Gran Habano Habano #3's aren't half bad. They're one of my go to's and they're a tiny stick. I believe they're called the lunchbreak. about $4.37 at my B&M.


----------



## zeavran1 (Aug 18, 2009)

Rocky Patel Sun Grown's are fantastic in small RG's.


----------



## DarrelMorris (Feb 7, 2012)

Rocky Patel Jrs, Fuente Exquisitos, Tat Petites...all great choices. If you are looking for something decent and really inexpensive try the Calderilla Cigarillos from Best Cigar Price. I buy the maduros, a pack of 10 sells for about $8.


----------



## Slowpokebill (Nov 29, 2008)

Here is another vote for the Padron Corticos. They are great smoke but go slow with them. With their small ring gauge they are easy to over heat causing bitterness. Another one worth a try is Oliva Special G maduro.


----------



## Slipseal (Dec 23, 2011)

Thanks everyone for all the good recommendations, looks like i have a lot more choices than i originally thought. Definitly gonna keep my eye out for some of these on Cbid


----------



## Slipseal (Dec 23, 2011)

FWTX said:


> +1
> I was looking for drive smokes - CI unloads no taker smaller smokes on Cbid - I was getting various DPG's, Oliva Special G's, etc. for $10.00 per fiver or less - quality smokes cheap, because they're short...
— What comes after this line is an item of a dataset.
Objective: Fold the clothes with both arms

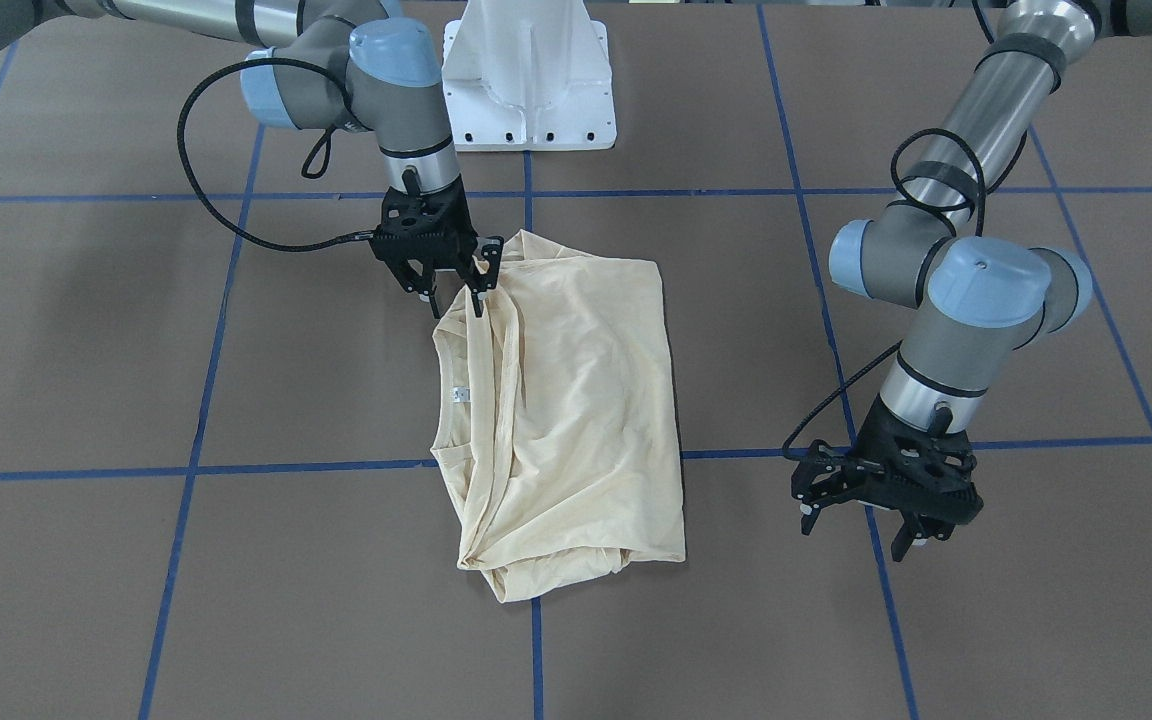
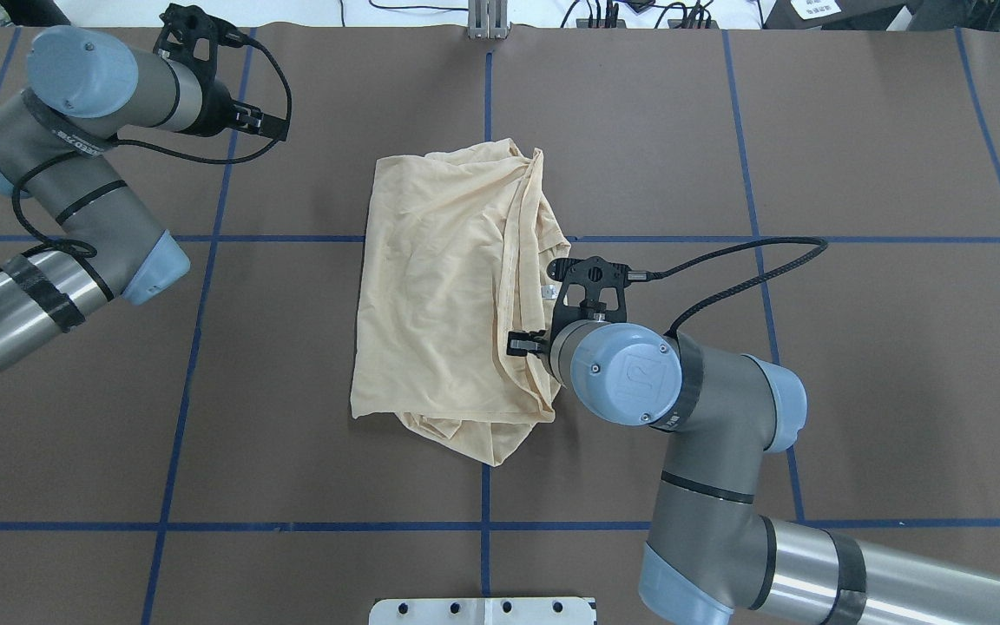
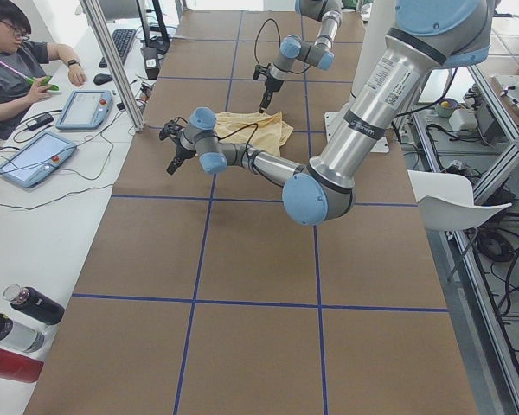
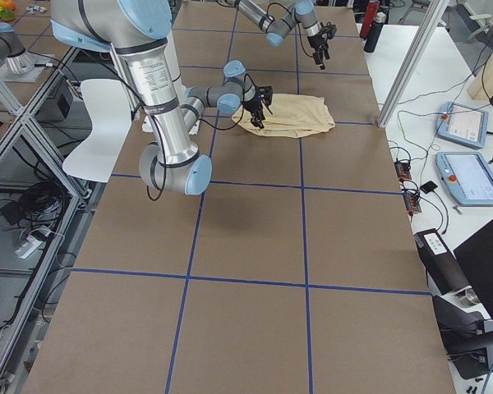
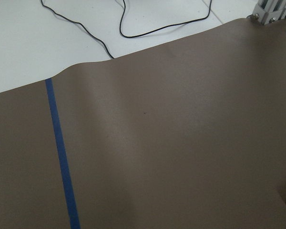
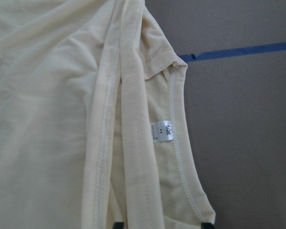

Thats what im looking for, unfortunatly i tend to overdue it on Cbid!


----------



## gahdzila (Apr 29, 2010)

Famous Exclusives Buenos Maduritos - fantastic after resting for a few months. 

Villiger Export Maduro - These aren't gonna win any contests. But for a cheap machine made, they have a consistant pleasant flavor I enjoy. Nice little 15 minute smoke for less than a buck.


----------



## Cigar Noob (May 22, 2011)

Petit Tatuaje is the only one I've had that is just as good as a regular sized cigar. The Padron Corticos are okay but they are very spicy. Haven't enjoyed the Illusione Cuchillos.


----------



## sh40218 (Oct 26, 2012)

I love these cigars in no particular order for a quick smoke in the car or before I get to work.

Illusione MK
Partagas 1845 Corona Extra
Acid Blue Label Blondie
A.Fuente Short Story - I think we can all agree on this one!


----------



## Slipseal (Dec 23, 2011)

I ended up buying a 10 pack of SWAG quickies after finding them over half-off. Since they'll be gone in no time I'm still gonna keep on trying to find some good deals on all your recommendations. I'll let yall know how they turn out.


----------



## szyzk (Nov 27, 2010)

Cigar Noob said:


> Haven't enjoyed the Illusione Cuchillos.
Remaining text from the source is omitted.